Output the listing word for word, minus pictures.

• The data:
********************
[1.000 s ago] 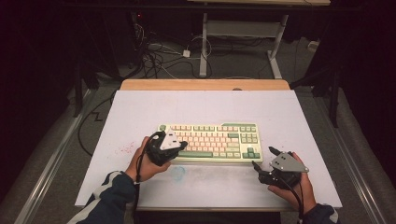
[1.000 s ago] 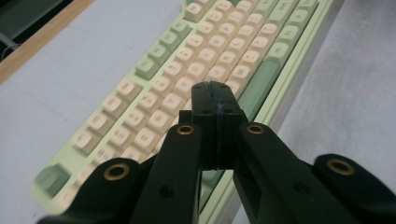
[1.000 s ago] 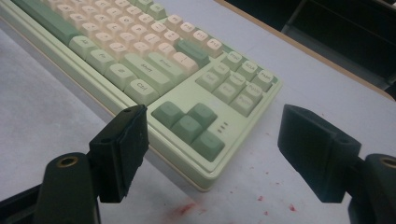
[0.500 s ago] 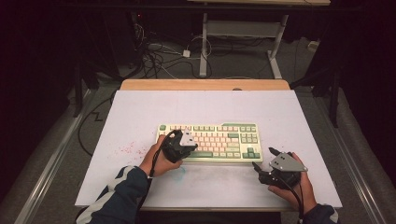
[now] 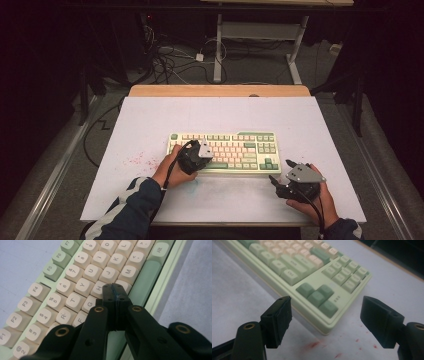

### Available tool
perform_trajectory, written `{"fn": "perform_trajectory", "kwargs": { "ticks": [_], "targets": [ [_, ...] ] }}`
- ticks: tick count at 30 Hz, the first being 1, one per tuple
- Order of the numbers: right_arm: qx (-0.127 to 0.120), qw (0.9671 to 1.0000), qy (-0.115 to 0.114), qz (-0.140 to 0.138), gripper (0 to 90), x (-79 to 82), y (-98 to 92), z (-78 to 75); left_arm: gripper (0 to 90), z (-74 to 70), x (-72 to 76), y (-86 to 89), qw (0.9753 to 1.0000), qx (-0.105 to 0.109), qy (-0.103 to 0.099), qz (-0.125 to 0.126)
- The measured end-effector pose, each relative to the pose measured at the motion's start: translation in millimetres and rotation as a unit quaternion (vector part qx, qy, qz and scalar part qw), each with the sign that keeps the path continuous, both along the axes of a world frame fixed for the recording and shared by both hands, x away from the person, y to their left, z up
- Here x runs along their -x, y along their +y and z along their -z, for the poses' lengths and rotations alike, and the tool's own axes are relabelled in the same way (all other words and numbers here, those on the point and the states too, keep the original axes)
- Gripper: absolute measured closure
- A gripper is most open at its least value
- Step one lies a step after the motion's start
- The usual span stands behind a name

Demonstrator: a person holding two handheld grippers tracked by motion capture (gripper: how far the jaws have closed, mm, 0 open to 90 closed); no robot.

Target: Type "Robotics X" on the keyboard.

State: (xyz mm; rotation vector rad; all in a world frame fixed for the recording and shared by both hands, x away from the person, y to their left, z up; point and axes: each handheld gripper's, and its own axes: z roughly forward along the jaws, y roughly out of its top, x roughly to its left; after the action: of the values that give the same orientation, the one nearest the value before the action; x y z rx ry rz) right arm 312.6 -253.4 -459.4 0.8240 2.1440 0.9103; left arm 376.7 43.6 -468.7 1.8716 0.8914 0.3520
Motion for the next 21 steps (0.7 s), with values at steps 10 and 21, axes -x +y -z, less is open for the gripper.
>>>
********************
• Response box:
[1.000 s ago] 
[1.000 s ago] 
[1.000 s ago] 
[0.500 s ago] 
[now] 

### Available tool
perform_trajectory, written `{"fn": "perform_trajectory", "kwargs": { "ticks": [_], "targets": [ [_, ...] ] }}`
- ticks: tick count at 30 Hz, the first being 1, one per tuple
- Order of the numbers: right_arm: qx (-0.127 to 0.120), qw (0.9671 to 1.0000), qy (-0.115 to 0.114), qz (-0.140 to 0.138), gripper (0 to 90), x (-79 to 82), y (-98 to 92), z (-78 to 75); left_arm: gripper (0 to 90), z (-74 to 70), x (-72 to 76), y (-86 to 89), qw (0.9753 to 1.0000), qx (-0.105 to 0.109), qy (-0.103 to 0.099), qz (-0.125 to 0.126)
- The measured end-effector pose, each relative to the pose measured at the motion's start: translation in millimetres and rotation as a unit quaternion (vector part qx, qy, qz and scalar part qw), each with the sign that keeps the path continuous, both along the axes of a world frame fixed for the recording and shared by both hands, x away from the person, y to their left, z up
- Here x runs along their -x, y along their +y and z along their -z, for the poses' lengths and rotations alike, and the tool's own axes are relabelled in the same way (all other words and numbers here, those on the point and the states too, keep the original axes)
- Gripper: absolute measured closure
- A gripper is most open at its least value
- Step one lies a step after the motion's start
- The usual span stands behind a name

Demonstrator: a person holding two handheld grippers tracked by motion capture (gripper: how far the jaws have closed, mm, 0 open to 90 closed); no robot.

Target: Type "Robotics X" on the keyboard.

State: (xyz mm; rotation vector rad; all in a world frame fixed for the recording and shared by both hands, x away from the person, y to their left, z up; point and axes: each handheld gripper's, and its own axes: z roughly forward along the jaws, y roughly out of its top, x roughly to its left; after the action: of the values that give the same orientation, the one nearest the value before the action; x y z rx ry rz) right arm 312.6 -253.4 -459.4 0.8240 2.1440 0.9103; left arm 376.7 43.6 -468.7 1.8716 0.8914 0.3520
Motion for the next 21 steps (0.7 s), with values at steps 10 and 21, axes -x +y -z, less is open for the gripper.
>>>

The full output has already been given.